Il nastro magnetico utilizzato nel DAT è contenuto in una cassetta normalizzata di dimensioni molto contenute (circa la metà di una cassetta audio analogica). Il nastro ha una larghezza identica a quella utilizzata nelle cassette audio analogiche (3,81 mm), mentre la velocità di scorrimento è pari a 8,155 mm/s.

Nonostante la velocità di scorrimento molto bassa, è possibile registrare l'elevato flusso di informazioni richiesto facendo ricorso alla tecnologia a testine magnetiche rotanti, molto simile a quella utilizzata nella registrazione del segnale televisivo. In questo modo, la velocità relativa fra nastro e testine magnetiche, montate su un tamburo rotante ad alta velocità, è molto elevata (3,133 m/s), consentendo di ottenere una banda passante assai estesa. La larghezza di ogni traccia, disposta obliquamente (6° 22′ d'inclinazione) sul nastro è pari a 13,591 μm (fig. 9). Le testine utilizzate sono due, disposte a 180° sul tamburo rotante. Per sincronizzare ciascuna testina sulla traccia corrispondente viene aggiunto a ogni pacchetto di dati un segnale della frequenza di 130 kHz o 78 kHz. Un apposito rilevatore pilota il motore di trascinamento del nastro in modo da mantenere ciascuna testina sulla propria traccia, con un errore massimo pari a 3 μm. Questa tecnologia è denominata ATF (Auto-Track Finding). Il nastro viene estratto dalla cassetta da un opportuno meccanismo e portato a contatto con le testine rotanti (fig. 10). L'angolo di copertura del tamburo è pari a 90° (contro i 180° del sistema di registrazione video): in questo modo è possibile l'avanzamento veloce del nastro pur mantenendolo in contatto con il tamburo rotante. La ricerca veloce dei brani viene effettuata a circa 200 volte la velocità nominale.

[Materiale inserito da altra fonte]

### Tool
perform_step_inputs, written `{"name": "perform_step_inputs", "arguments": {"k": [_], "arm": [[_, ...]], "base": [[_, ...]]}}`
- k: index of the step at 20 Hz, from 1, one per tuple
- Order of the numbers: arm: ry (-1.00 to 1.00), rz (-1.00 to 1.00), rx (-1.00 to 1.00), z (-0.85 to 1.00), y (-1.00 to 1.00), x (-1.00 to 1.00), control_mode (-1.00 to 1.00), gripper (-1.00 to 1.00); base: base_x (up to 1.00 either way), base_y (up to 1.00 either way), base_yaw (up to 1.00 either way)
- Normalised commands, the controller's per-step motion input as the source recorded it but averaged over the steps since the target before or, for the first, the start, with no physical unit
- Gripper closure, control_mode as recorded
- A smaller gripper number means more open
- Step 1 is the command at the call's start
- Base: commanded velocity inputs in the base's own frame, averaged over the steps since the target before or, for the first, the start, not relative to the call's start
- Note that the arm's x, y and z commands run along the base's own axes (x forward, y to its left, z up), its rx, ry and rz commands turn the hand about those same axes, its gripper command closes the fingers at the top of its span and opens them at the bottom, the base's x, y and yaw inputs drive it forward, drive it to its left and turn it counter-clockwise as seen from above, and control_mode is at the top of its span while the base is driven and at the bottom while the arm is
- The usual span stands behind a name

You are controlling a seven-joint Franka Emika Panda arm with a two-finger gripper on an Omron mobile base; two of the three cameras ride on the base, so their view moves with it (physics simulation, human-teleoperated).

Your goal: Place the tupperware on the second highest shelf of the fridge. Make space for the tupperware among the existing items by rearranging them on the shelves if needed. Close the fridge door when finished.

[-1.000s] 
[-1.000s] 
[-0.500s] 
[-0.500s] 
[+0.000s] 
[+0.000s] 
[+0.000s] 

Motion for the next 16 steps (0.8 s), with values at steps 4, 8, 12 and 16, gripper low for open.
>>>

Data l'elevata precisione meccanica richiesta, la cassetta, una volta estratta dal registratore, è completamente chiusa da antine mobili ribaltabili che garantiscono un'elevata salvaguardia da contaminazioni esterne, come per es. la polvere.

Il sistema di correzione degli errori adottato nel DAT è particolarmente sofisticato. L'impiego di una doppia codifica Reed-Solomon e di uno schema di ridistribuzione temporale, che provvede alla registrazione a tracce alterne dei campioni pari e dispari dei due canali, consente il funzionamento del DAT anche con una delle due testine fuori uso, ovvero la correzione di cancellazioni accidentali sul nastro anche relativamente ampie. Il flusso dei dati, per la disposizione delle testine e per l'uso di tracce singole non continue, è forzatamente discontinuo. È necessario perciò registrare (e leggere) i dati più velocemente di quanto corrisponde al flusso continuo dei campioni del segnale audio. Ciò richiede l'uso di una memoria tampone (buffer) di almeno 128 kbyte. Il segnale proveniente dal convertitore A/D viene inviato nella memoria, dove vengono aggiunti i dati per la sincronizzazione e la rilevazione e correzione degli errori. Infine avviene la registrazione su nastro a velocità più elevata di quella corrispondente al flusso dei dati in tempo reale. I codici usati nel DAT sono gli stessi Reed-Solomon del CD, mentre la modulazione è del tipo da 8 a 10 anziché da 8 a 14. La ridistribuzione temporale dei campioni avviene, come già accennato, su due tracce. Una traccia è composta da 196 blocchi, ciascuno di 288 bit, ed è divisa in 16 ''aree''. I dati audio PCM occupano 128 blocchi. Una struttura completa di segnale è costituita da due tracce e contiene perciò 288 × 196 × 2=112.896 bit.

Bibl.: L.R. Rabiner, B. Gold, Digital signal processing, Englewood Cliffs (New Jersey) 1975; A.V. Oppenheim, R.W. Schafer, Elaborazione numerica dei segnali, trad. it. a cura di C. Braccini e G. Gambardella, Milano 1981; S. Tomita, I videodischi e le memorie ottiche, trad. it. a cura di P.P. Muzzolon, Cinisello Balsamo (Milano) 1987; Audio Engineering Handbook, New York 1988.